The company also recently announced plans to release a LED light bulb that costs $40, consumes about 7 watts, and emits as much light as a 60-watt incandescent.
Need more? Panasonic also participates in electronics recycling facilities and is a member of a number of smart grid panels in the U.S.
Panasonic isn't often thought of by U.S. and European consumers as a "green" manufacturer. Many of its consumer products are only sold in Japan. Internationally, it has mostly served as a components manufacturer. The Sanyo deal may begin to change that a bit. Panasonic may also begin to export some of its Japanese products internationally.
The combined companies, though, will also have to battle with the sluggishness that comes with conglomerate-itis. The acquisition, after all, comes as a result of financial losses at Sanyo. Japanese solar manufacturers have lost ground in recent years to First Solar from the U.S. as well as to China's Suntech Power Holdings, and they have not followed SunPower's push into branding and advertising. Speed, flexibility, marketing: Sometimes these personality traits just don't rise to the surface.
Other Asian conglomerates also seem intent on capitalizing on the movement toward green.

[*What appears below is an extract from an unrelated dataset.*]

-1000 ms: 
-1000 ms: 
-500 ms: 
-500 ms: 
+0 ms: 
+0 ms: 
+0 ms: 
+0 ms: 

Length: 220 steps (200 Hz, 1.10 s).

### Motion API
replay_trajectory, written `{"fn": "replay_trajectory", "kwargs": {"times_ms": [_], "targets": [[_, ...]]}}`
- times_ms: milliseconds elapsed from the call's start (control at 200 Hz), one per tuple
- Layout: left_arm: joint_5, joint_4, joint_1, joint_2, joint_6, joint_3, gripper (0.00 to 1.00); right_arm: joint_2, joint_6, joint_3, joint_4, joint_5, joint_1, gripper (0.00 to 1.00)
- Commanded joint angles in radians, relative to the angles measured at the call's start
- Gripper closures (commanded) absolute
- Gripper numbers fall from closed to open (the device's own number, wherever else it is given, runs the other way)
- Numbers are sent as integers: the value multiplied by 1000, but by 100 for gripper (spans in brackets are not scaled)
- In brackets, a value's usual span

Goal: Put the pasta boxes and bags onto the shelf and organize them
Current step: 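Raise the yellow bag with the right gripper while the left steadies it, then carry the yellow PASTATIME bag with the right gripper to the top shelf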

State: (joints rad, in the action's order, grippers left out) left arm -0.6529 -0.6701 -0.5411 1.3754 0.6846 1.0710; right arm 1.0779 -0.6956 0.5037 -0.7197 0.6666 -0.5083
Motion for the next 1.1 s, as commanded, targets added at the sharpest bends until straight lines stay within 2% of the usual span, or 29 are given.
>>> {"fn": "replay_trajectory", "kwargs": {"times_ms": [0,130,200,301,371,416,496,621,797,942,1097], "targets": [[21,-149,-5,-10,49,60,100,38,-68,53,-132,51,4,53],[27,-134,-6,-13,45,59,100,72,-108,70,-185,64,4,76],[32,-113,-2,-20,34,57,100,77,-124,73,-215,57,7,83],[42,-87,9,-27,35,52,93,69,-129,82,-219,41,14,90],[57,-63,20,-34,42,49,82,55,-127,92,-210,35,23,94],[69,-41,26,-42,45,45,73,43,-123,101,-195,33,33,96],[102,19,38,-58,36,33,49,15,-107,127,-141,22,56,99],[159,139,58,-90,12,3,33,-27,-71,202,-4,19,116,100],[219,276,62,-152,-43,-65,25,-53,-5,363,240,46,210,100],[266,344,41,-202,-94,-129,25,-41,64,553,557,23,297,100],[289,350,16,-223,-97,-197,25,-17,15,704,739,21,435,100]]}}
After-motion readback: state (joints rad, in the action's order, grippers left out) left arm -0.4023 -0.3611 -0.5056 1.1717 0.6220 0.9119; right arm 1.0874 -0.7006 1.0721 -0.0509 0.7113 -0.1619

Toshiba, a major manufacturer of LEDs and batteries, said it may begin to make acquisitions in LEDs. TSMC, the Taiwanese chipmaker, has been scouting for acquisition targets in solar and LEDs in Silicon Valley. Samsung has also begun to ramp up green activities and says it will be the largest solar manufacturer in the world by 2015, a path paved in party by its expertise in TV manufacturing. Some large Asian conglomerates are creating building management systems.
These companies, arguably, have something that startups and politicians say U.S. companies often lack: size. These conglomerates all have factories, manufacturing expertise and large amounts of capital, or at least more capital than most startups. In a market where the products largely come off of a production line, that's a big deal.